• _Work to be completed_: Look through the data below. Pick out the lines holding the string "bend".

(Dataset items)
►

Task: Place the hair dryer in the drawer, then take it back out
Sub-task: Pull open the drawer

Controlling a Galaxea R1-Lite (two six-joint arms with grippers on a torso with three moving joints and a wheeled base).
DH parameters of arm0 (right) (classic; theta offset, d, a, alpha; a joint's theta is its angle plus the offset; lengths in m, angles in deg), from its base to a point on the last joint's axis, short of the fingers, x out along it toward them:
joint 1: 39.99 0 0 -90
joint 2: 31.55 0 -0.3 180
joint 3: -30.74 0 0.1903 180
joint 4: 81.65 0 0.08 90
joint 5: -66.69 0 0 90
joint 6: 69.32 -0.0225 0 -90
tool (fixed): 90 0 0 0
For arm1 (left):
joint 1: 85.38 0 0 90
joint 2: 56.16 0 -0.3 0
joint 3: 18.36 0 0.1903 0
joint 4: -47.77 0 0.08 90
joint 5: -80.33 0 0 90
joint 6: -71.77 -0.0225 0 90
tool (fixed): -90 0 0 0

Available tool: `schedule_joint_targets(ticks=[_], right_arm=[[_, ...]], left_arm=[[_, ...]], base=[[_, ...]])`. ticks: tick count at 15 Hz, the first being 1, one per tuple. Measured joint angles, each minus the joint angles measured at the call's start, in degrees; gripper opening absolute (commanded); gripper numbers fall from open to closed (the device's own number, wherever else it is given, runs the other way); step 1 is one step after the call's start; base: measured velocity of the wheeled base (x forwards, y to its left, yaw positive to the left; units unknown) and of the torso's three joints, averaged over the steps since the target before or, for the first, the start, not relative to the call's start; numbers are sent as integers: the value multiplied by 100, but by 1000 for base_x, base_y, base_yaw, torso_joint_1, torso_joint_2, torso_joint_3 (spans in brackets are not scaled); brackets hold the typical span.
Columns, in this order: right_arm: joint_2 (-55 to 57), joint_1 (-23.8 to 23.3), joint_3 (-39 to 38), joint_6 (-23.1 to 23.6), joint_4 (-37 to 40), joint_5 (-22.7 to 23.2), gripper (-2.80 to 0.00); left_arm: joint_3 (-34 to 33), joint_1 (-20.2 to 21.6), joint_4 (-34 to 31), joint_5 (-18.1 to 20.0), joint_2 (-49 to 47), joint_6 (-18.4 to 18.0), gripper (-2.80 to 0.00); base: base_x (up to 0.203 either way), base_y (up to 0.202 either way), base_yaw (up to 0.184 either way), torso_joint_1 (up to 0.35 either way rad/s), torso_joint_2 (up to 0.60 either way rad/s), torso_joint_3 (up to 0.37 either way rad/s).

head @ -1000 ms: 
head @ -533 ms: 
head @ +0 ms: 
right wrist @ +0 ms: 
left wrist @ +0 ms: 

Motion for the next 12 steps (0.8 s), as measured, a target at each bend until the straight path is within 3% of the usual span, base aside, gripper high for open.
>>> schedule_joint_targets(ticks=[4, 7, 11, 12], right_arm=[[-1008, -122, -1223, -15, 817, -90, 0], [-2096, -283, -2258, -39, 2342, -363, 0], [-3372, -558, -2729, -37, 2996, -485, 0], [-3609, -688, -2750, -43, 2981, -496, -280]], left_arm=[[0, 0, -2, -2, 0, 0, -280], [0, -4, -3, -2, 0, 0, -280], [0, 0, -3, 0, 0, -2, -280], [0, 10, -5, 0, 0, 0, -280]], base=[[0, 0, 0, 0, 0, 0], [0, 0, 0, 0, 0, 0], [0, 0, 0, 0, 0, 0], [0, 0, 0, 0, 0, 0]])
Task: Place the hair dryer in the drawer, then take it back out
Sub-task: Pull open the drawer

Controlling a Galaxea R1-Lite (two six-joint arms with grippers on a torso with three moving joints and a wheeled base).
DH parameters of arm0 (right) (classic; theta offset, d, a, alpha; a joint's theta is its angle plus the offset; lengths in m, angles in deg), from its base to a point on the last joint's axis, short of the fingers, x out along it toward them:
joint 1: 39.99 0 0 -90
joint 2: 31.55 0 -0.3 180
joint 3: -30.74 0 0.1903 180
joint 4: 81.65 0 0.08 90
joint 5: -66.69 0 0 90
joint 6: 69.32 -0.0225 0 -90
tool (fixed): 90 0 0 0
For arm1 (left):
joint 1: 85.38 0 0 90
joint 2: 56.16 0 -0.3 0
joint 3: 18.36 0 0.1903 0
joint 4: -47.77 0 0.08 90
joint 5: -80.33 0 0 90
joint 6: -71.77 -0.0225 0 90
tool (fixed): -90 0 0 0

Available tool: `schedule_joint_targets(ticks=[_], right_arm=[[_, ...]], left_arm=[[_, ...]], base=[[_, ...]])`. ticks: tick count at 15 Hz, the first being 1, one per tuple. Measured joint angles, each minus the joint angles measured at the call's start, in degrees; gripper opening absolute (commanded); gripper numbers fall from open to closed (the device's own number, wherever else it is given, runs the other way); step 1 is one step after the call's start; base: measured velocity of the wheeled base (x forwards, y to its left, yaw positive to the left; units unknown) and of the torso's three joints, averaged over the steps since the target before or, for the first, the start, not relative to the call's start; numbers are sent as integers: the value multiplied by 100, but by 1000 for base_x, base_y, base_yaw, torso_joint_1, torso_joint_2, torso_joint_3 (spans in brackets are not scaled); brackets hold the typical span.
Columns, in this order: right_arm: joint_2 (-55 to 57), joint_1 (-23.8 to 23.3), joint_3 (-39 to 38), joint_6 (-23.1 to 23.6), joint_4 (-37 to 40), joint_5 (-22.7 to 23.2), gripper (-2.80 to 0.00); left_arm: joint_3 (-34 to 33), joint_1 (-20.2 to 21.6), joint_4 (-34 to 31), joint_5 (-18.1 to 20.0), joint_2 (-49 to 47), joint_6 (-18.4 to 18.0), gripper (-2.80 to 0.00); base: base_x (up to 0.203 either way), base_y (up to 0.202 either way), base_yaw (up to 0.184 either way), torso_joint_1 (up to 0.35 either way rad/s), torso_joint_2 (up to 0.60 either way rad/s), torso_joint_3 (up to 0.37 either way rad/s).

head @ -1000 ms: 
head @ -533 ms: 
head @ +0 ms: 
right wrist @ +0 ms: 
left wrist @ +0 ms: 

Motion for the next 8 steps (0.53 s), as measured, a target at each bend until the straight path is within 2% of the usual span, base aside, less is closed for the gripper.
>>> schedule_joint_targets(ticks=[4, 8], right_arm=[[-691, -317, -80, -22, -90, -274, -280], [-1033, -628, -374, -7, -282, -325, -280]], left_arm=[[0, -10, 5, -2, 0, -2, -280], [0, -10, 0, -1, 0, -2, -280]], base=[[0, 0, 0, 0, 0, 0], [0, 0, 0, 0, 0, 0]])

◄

• _Reply to the task_:
Motion for the next 12 steps (0.8 s), as measured, a target at each bend until the straight path is within 3% of the usual span, base aside, gripper high for open.
Motion for the next 8 steps (0.53 s), as measured, a target at each bend until the straight path is within 2% of the usual span, base aside, less is closed for the gripper.

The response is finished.